Exercise instructions:
An exact copy of all the data below is required.

******

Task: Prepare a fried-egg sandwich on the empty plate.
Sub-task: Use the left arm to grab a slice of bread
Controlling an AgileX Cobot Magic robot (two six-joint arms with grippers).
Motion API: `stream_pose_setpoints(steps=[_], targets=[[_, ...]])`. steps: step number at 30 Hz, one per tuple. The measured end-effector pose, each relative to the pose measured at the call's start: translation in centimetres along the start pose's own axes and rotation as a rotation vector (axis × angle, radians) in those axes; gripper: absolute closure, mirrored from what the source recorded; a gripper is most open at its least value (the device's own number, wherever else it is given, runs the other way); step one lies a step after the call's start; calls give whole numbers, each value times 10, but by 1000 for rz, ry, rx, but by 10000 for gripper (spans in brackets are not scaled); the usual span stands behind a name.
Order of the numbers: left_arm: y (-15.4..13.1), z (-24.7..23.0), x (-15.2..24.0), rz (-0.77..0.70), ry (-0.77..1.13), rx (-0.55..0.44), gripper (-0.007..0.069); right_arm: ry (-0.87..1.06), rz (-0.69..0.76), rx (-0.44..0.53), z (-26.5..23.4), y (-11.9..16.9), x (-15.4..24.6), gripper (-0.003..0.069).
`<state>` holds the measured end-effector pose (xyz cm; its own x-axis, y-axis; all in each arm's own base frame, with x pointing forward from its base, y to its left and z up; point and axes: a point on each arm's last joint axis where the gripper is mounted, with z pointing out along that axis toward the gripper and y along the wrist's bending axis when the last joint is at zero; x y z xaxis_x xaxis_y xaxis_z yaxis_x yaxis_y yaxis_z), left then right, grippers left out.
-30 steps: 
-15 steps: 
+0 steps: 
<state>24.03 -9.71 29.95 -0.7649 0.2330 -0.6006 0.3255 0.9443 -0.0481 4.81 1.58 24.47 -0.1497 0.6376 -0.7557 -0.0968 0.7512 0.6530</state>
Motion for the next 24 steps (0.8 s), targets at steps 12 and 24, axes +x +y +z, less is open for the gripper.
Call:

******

Task answer:
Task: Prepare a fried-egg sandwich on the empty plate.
Sub-task: Use the left arm to grab a slice of bread
Controlling an AgileX Cobot Magic robot (two six-joint arms with grippers).
Motion API: `stream_pose_setpoints(steps=[_], targets=[[_, ...]])`. steps: step number at 30 Hz, one per tuple. The measured end-effector pose, each relative to the pose measured at the call's start: translation in centimetres along the start pose's own axes and rotation as a rotation vector (axis × angle, radians) in those axes; gripper: absolute closure, mirrored from what the source recorded; a gripper is most open at its least value (the device's own number, wherever else it is given, runs the other way); step one lies a step after the call's start; calls give whole numbers, each value times 10, but by 1000 for rz, ry, rx, but by 10000 for gripper (spans in brackets are not scaled); the usual span stands behind a name.
Order of the numbers: left_arm: y (-15.4..13.1), z (-24.7..23.0), x (-15.2..24.0), rz (-0.77..0.70), ry (-0.77..1.13), rx (-0.55..0.44), gripper (-0.007..0.069); right_arm: ry (-0.87..1.06), rz (-0.69..0.76), rx (-0.44..0.53), z (-26.5..23.4), y (-11.9..16.9), x (-15.4..24.6), gripper (-0.003..0.069).
`<state>` holds the measured end-effector pose (xyz cm; its own x-axis, y-axis; all in each arm's own base frame, with x pointing forward from its base, y to its left and z up; point and axes: a point on each arm's last joint axis where the gripper is mounted, with z pointing out along that axis toward the gripper and y along the wrist's bending axis when the last joint is at zero; x y z xaxis_x xaxis_y xaxis_z yaxis_x yaxis_y yaxis_z), left then right, grippers left out.
-30 steps: 
-15 steps: 
+0 steps: 
<state>24.03 -9.71 29.95 -0.7649 0.2330 -0.6006 0.3255 0.9443 -0.0481 4.81 1.58 24.47 -0.1497 0.6376 -0.7557 -0.0968 0.7512 0.6530</state>
Motion for the next 24 steps (0.8 s), targets at steps 12 and 24, axes +x +y +z, less is open for the gripper.
Call:

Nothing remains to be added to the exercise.